他自长成以来从未受过什么大挫折,迄今为止莫过于前次的“贪墨案”。
薛棠蝇营狗苟多年,想破脑袋才想出个“施恩之计”在朝堂立足。
此人非但不蠢愚,还胆子奇大——
费心筹谋,一夕溃败是活该,
但他直指薛纹凛这最单薄的薛氏一脉欺负,这才罪无可赦。
薛棠从牙关迸出短促的气音,看脸色是在自嘲。
皇帝不发话,臣子们不约而同观察御上脸色。,
唯有阶下,白镜棠在断续着抽噎。
此时内侍监从御座后闪出,朝皇帝开了开尖细的嗓子。
皇帝本还不明所以,眨巴眼睛的一瞬,御座后转出两个身影。
薛纹凛,就那么堂而皇之地出现在众臣面前。
“劳陛下久候。”他开口,陌生的清冷里没有一丝烟火气。
黑袍裹着清瘦挺拔的腰背,自鼻梁覆至额角的面具闪着冷峭的光。
薛承觉与他身后的盼妤迅速对视,全程无言,心领神会。
“老师身体要紧,不必勉强现身。”
皇帝姿态郑重,竟亲自起身相迎,唬得众臣纷纷凝去目光。
一眼看不清人面,一耳听不明声音。
不识此人。
盼妤身着上朝常服,越过薛纹凛走到御前,许久不曾笑得如此明媚又稳重。
待受了群臣的礼,朝皇帝道,“分明是陛下与文先生一见如故,知他心畏沾染权欲,却使哀家来游说,陛下有命,哀家自当尽力成全。”

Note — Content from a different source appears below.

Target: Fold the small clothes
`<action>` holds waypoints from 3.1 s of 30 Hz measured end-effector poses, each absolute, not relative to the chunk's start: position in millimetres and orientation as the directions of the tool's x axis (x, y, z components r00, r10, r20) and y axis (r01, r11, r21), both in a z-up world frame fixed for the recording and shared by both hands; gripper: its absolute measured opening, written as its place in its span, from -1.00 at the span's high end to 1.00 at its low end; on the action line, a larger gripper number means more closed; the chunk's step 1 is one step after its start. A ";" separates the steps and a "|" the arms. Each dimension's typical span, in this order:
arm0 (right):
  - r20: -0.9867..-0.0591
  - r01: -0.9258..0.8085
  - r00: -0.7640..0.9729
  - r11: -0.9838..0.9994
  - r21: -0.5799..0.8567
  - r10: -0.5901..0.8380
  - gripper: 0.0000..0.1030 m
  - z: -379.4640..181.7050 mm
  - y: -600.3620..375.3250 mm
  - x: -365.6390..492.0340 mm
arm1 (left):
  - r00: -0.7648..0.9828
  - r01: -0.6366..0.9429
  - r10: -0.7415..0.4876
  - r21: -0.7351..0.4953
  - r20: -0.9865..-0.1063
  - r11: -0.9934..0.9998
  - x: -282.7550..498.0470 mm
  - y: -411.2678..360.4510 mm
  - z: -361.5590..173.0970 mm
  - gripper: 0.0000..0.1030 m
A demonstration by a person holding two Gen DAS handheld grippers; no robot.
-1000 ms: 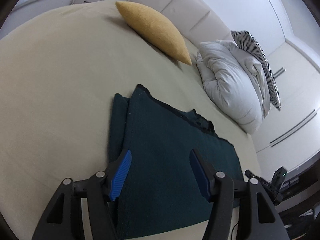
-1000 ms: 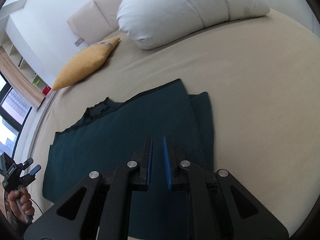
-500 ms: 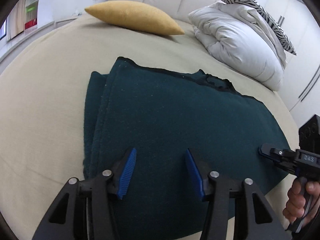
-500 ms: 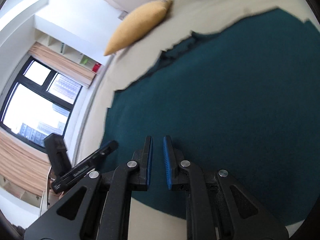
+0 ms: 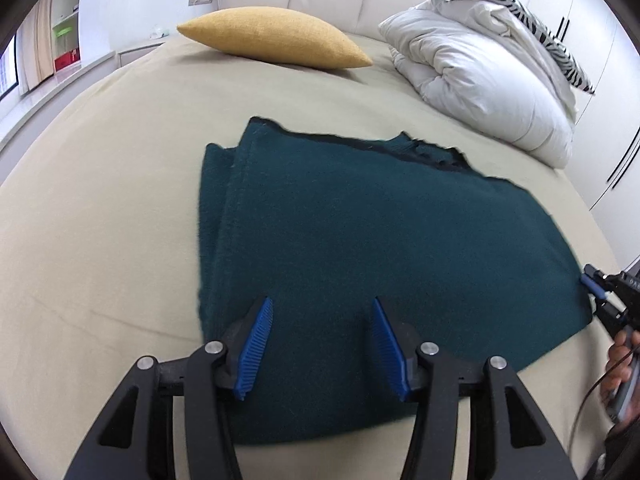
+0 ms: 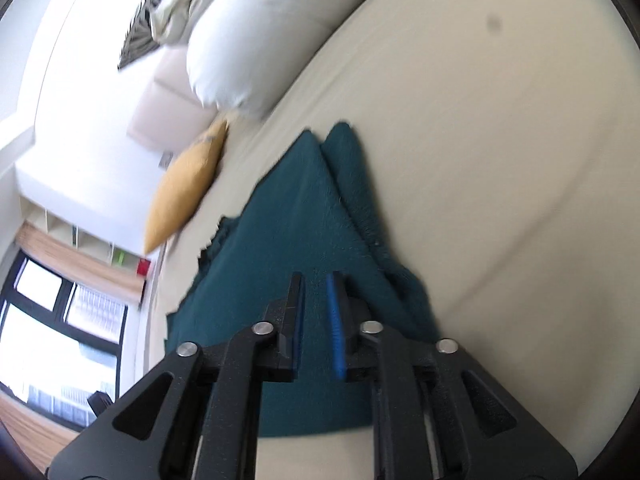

皇帝默默跟她飚演技,表现得心悦诚服,“谢母后将我这老师请出山。”
薛纹凛无奈,“......”
他被引到阶上御座侧的铁木椅落座。
“诸臣,文先生是朕此次微服带回的老师。”
阶下无不心里犯嘀咕,纷纷拱手见礼。
可那“文先生”不知是倨傲还是局促,似不大愿意跟众人过多交遇,而目光灼灼盯着主从嫌犯俩。
皇帝只好言归正传,太后则从善如流地坐在那“文先生”身侧。
很奇怪的氛围……
没听说这对天家母子是如何和好如初,只知太后回宫受了极大礼遇。
亦不敢信他们这位眼高于顶的君主,除了心服于“那位”,还会认老师……
果真日头久了,什么事都能发生。
薛南离此时更拾了底气,从袖中取出一物掷落在白镜棠面前。
是那枚边缘锋利的玉镯残片。
“认得吗?”
白镜棠浑身随时一颤。
“那侍女死前攥在手心的就是此物,白镜棠,你告诉你家侯爷,这究竟是什么?又有什么用?”
白镜棠盯着残片下意识地捂住手腕,抖得愈加厉害,喉咙却发不出完整的音节。